Sunday, 17 November 2019

It's big. It's risky. It's unacceptable!

Canadian Parks and Wilderness Society

In the northeast corner of Alberta lies Wood Buffalo National Park. Known for its sheer size and biodiversity, it is Canada’s largest national park and World Heritage Site. Its size and remote location have led many to believe it is untouched by human impacts, but it has sadly been affected by upstream industrial development outside of the Park. It is now additionally threatened by a proposed open-pit oil sands mine just 30-km south of its borders.

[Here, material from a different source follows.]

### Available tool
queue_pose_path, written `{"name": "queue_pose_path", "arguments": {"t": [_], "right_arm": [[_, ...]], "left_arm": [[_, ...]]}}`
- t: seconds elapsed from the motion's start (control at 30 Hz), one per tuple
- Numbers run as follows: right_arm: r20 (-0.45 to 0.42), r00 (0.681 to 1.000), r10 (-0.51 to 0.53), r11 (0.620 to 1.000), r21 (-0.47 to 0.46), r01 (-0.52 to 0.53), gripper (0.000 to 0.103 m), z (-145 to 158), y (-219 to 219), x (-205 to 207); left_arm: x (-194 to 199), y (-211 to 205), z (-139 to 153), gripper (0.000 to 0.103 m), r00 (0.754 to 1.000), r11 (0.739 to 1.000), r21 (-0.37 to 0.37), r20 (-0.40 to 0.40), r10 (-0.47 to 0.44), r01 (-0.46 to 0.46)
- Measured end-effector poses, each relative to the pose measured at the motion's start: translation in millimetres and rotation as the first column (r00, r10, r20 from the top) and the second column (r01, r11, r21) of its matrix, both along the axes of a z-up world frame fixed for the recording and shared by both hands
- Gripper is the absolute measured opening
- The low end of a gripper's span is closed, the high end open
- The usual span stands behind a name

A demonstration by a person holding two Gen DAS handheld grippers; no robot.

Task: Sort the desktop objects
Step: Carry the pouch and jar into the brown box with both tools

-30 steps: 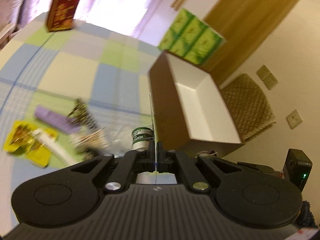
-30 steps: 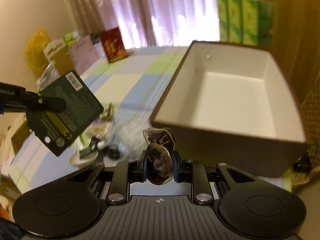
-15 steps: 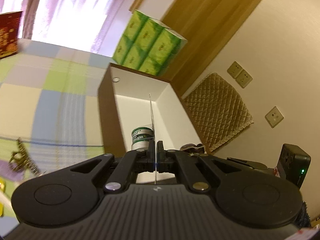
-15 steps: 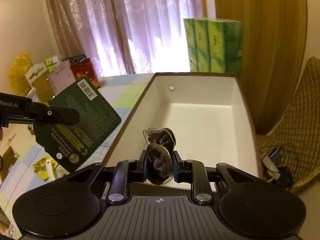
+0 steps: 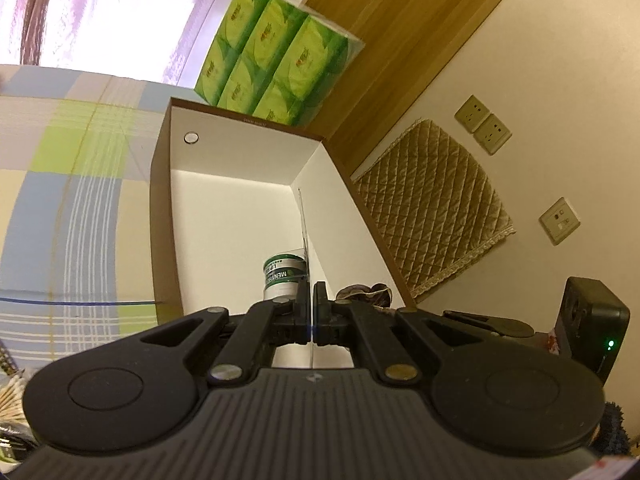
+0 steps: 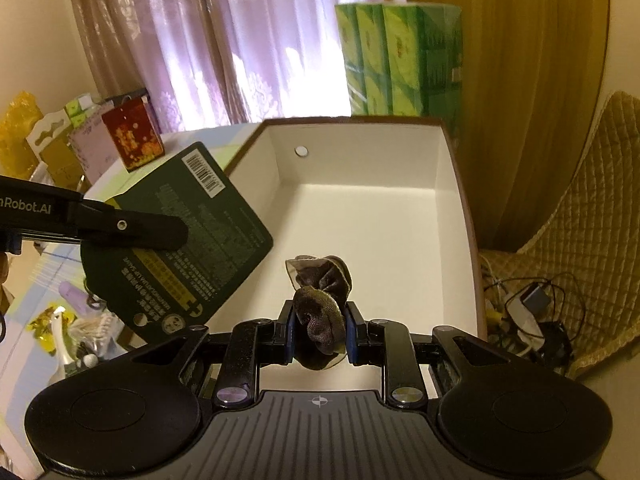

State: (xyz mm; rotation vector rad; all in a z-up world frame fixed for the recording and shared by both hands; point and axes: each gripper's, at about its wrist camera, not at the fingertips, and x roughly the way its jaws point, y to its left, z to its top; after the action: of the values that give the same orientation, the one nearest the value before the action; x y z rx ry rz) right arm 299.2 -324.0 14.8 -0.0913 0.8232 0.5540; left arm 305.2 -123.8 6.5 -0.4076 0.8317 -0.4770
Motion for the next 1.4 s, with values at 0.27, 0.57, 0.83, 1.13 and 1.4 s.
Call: {"name": "queue_pose_path", "arguments": {"t": [0.27, 0.57, 0.83, 1.13, 1.4], "right_arm": [[-0.049, 0.999, 0.000, 1.000, -0.031, -0.001, 0.021, -18.9, 0.9, 18.0], [-0.119, 0.993, -0.011, 0.997, -0.076, 0.002, 0.021, -39.1, 3.1, 35.6], [-0.169, 0.985, -0.038, 0.995, -0.099, 0.022, 0.021, -49.9, 3.5, 46.0], [-0.183, 0.983, -0.035, 0.992, -0.122, 0.013, 0.021, -57.0, 9.1, 44.4], [-0.180, 0.983, -0.019, 0.993, -0.119, -0.003, 0.062, -58.4, 10.9, 42.9]], "left_arm": [[21.2, -9.7, -26.7, 0.000, 0.997, 1.000, 0.003, -0.073, 0.015, -0.014], [39.5, -25.9, -50.1, 0.000, 0.992, 0.999, 0.037, -0.126, 0.026, -0.022], [45.8, -45.6, -68.2, 0.000, 0.986, 0.996, 0.094, -0.166, 0.017, -0.002], [44.7, -56.8, -80.5, 0.005, 0.979, 0.988, 0.150, -0.204, -0.012, 0.043], [37.2, -60.7, -72.4, 0.026, 0.983, 0.974, 0.216, -0.180, -0.025, 0.064]]}}
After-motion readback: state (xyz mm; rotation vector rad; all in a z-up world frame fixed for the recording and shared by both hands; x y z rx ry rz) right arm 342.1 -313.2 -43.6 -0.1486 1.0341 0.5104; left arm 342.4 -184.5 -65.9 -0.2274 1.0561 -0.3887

If approved, the Teck Frontier oil sands mine would be the largest open-pit mine in North America, with a massive 290 sq-km footprint. This mine would pose serious environmental risks to the approximately 1 million migratory birds that fly over the region, species at risk that depend on the intact boreal habitat, and negatively influence downstream waters on the Athabasca River. 

The federal government has a public comment period open until November 24, 2019 to hear what people think of the proposed environmental assessment conditions that Teck would need to meet.
How strong are these conditions? The proposed mitigation measures do very little to address the startling list of impacts from the mine. It is clear that the conditions are inconsistent with a healthy future for our boreal and the communities that depend on the biodiversity of the region.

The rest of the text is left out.